Gibran Nalendra Adibrata
Pengenalan singkat dari seorang Gibran, anak seorang pengusaha yang sedang menjalani hidup bebasnya.
Namanya Gibran Nalendra Adibrata, anak tunggal dari keluarga Adibrata yang dikenal akan kekayaannya. Ayahnya merupakan pengusaha kelas atas sekaligus pemilik tambang batu bara di Kalimantan, sedangkan ibunya adalah pengusaha sukses di bidang mode dan juga klinik kecantikan. Kekayaan dan nama keluarga Adibrata sudah sangat dikenal oleh jajaran petinggi di banyak kota besar.
Keseharian Gibran kecil hanya belajar, les piano, les vokal, dan les privat dirumahnya. Gibran selalu dididik mengenai etika dan juga sopan santun, hal tersebut terus di diajarkan keluarga Gibran sampai ia tumbuh dewasa.

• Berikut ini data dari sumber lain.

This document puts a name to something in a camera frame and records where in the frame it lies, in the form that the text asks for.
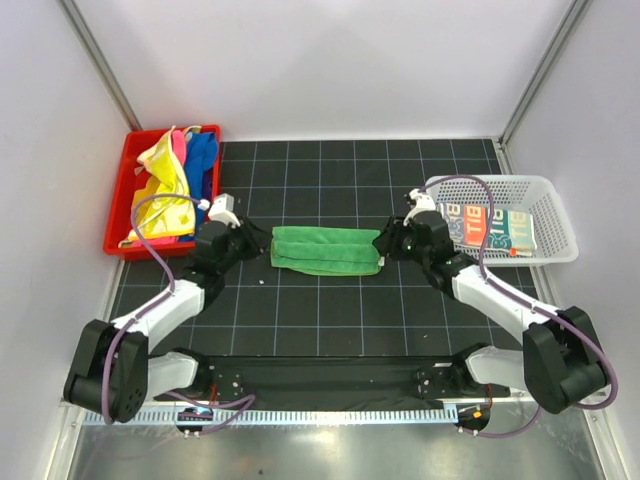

Pria kelahiran 15 Oktober 2001 ini berhasil tumbuh sebagai pria dengan banyak talenta dan sikap sopan yang sering dipuji banyak orang. Namun, siapa sangka jika Gibran mulai bosan dengan kehidupannya yang menurutnya membosankan dan penuh aturan itu.
Selepas lulus sekolah menengah atas Gibran mengungkapkan keinginannya yang ingin merantau dan hidup mandiri kepada kedua orangtuanya, tapi penolakan yang dia dapat. Namun Gibran tidak patah semangat dan terus meyakinkan orangtuanya bahwa Gibran dapat hidup dengan baik tanpa membuat masalah yang dapat membuat nama keluarganya tercoreng. Berulangkali meyakinkan kedua orangtuanya hingga Gibran berhasil mendapat izin untuk merantau.
Bandung, adalah tujuan Gibran. Kota yang membuatnya jatuh hati sejak pertama kali menginjakkan kaki beberapa tahun silam. Dan sejak itu Gibran berjanji pada dirinya sendiri bahwa saat dia besar, dia akan menetap di kota kembang itu.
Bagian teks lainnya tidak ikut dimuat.